Work order |
Below are the records; copy exactly the stretch from the line containing "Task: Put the" through the line containing "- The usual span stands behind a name", both ends included, and nothing else.

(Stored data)
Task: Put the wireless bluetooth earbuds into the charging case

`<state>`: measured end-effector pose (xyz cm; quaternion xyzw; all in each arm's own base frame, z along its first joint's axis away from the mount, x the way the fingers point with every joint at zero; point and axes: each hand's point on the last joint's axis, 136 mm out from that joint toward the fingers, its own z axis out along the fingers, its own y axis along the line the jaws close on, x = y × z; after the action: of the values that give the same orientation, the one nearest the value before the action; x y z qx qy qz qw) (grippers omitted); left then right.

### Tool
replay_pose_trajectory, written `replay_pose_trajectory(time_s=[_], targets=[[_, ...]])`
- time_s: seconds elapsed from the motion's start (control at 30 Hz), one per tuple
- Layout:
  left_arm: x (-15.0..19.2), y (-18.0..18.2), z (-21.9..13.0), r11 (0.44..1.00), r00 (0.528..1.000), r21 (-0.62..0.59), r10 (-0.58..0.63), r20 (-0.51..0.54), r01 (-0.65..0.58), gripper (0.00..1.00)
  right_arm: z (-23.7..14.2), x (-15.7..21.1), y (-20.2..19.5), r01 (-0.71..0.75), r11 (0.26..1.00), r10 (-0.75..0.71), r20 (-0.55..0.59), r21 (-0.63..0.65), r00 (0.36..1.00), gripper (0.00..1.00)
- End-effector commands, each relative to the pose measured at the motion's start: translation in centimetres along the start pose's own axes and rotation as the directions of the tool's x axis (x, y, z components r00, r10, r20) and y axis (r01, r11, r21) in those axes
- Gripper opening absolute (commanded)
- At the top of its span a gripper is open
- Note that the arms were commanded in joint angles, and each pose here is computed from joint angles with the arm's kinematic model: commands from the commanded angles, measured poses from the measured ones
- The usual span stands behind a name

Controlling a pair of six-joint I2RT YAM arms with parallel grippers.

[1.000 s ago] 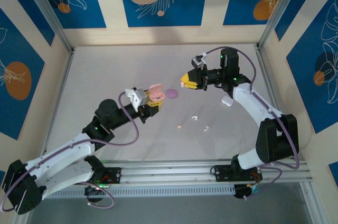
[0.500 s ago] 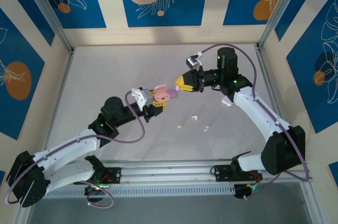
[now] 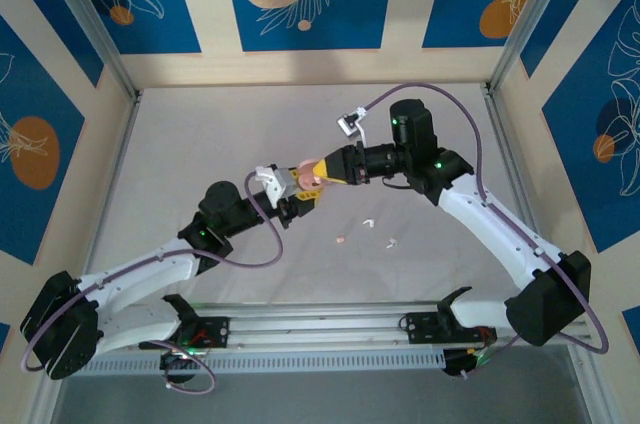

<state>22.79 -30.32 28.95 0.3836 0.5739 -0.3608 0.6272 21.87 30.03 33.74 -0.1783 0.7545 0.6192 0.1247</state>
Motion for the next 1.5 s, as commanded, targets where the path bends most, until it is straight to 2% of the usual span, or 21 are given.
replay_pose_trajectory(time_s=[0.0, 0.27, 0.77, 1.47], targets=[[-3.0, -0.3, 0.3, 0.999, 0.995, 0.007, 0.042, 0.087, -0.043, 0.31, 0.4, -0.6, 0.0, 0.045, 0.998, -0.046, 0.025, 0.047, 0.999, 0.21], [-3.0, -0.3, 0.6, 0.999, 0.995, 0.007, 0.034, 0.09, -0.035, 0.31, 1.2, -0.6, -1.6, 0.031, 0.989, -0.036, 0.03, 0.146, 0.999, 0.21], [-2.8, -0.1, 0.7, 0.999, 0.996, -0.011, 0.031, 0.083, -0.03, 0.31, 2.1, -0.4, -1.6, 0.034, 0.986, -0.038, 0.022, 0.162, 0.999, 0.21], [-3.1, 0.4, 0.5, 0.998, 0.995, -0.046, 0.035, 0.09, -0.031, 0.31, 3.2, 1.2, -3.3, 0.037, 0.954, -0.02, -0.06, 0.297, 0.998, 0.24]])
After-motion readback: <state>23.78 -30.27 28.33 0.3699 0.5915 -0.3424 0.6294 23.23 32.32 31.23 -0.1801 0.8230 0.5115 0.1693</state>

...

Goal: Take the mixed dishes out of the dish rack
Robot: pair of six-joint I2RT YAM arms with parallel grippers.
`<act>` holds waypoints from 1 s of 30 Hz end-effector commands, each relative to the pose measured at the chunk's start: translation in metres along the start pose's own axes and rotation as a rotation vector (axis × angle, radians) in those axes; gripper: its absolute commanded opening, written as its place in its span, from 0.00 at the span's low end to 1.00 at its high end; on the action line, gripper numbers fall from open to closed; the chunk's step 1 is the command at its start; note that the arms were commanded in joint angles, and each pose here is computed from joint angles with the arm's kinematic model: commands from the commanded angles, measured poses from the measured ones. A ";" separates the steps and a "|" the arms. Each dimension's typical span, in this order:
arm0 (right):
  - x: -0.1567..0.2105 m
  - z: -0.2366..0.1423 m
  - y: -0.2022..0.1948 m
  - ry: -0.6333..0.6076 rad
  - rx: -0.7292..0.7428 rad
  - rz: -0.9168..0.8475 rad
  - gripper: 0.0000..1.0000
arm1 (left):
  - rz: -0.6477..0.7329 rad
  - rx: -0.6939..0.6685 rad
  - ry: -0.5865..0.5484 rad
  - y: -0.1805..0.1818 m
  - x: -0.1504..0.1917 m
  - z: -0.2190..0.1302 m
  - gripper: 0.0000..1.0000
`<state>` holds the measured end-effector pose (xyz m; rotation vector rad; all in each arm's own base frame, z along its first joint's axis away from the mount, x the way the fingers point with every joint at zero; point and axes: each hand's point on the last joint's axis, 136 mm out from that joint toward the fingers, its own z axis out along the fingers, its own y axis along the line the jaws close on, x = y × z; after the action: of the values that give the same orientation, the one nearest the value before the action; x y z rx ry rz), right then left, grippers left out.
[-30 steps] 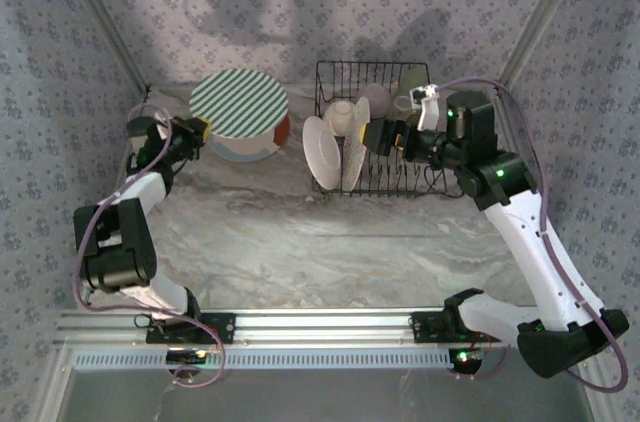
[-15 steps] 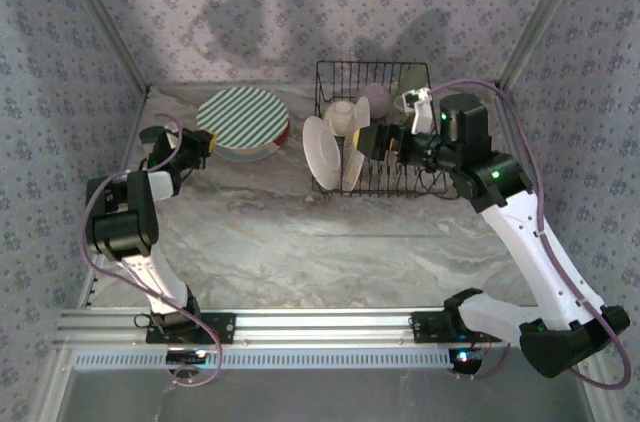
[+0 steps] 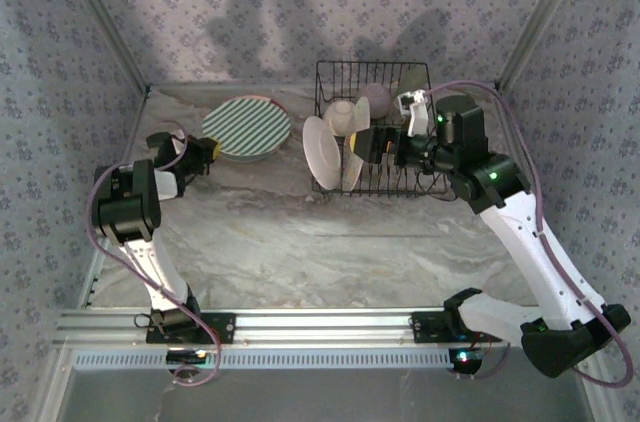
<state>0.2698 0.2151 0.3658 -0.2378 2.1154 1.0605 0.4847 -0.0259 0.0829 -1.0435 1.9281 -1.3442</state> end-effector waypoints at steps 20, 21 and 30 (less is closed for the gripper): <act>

Solution |
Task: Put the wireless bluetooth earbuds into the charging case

`<state>`: measured end-effector pose (xyz cm; quaternion xyzw; all in each arm's own base frame, z along its first joint's axis away from the mount, x the way the fingers point with every joint at zero; point and axes: each hand's point on the last joint's axis, 136 mm out from that joint toward the fingers, its own z axis out along the fingers, its own y axis along the line the jaws close on, x = y × z; after the action: of the values that give the same orientation, the one nearest the value before the action; x y z qx qy qz qw) (grippers omitted); left then right.

### Tool
replay_pose_trajectory, written `replay_pose_trajectory(time_s=[_], targets=[[_, ...]])`
- time_s: seconds elapsed from the motion's start (control at 30 Hz), one per tuple
- Layout:
  left_arm: x (-15.0..19.2), y (-18.0..18.2), z (-21.9..13.0), r11 (0.44..1.00), r00 (0.528..1.000), r21 (-0.62..0.59), r10 (-0.58..0.63), r20 (-0.51..0.54), r01 (-0.65..0.58), gripper (0.00..1.00)
  right_arm: z (-23.7..14.2), x (-15.7..21.1), y (-20.2..19.5), r01 (-0.71..0.75), r11 (0.26..1.00), r10 (-0.75..0.71), r20 (-0.55..0.59), r21 (-0.63..0.65), r00 (0.36..1.00), gripper (0.00..1.00)
- End-effector commands, each relative to the pose measured at the motion's start: translation in centimetres along the start pose's own axes and rotation as the directions of the tool's x axis (x, y, z components r00, r10, r20) and y axis (r01, r11, r21) in those axes
- Gripper opening absolute (commanded)
- At the top of its span a gripper is open
- Note that the arms were commanded in joint angles, and each pose here is computed from joint angles with the arm's kinematic model: commands from the commanded angles, measured poses from the measured ones
- The usual span stands behind a name

With this, the exercise is complete.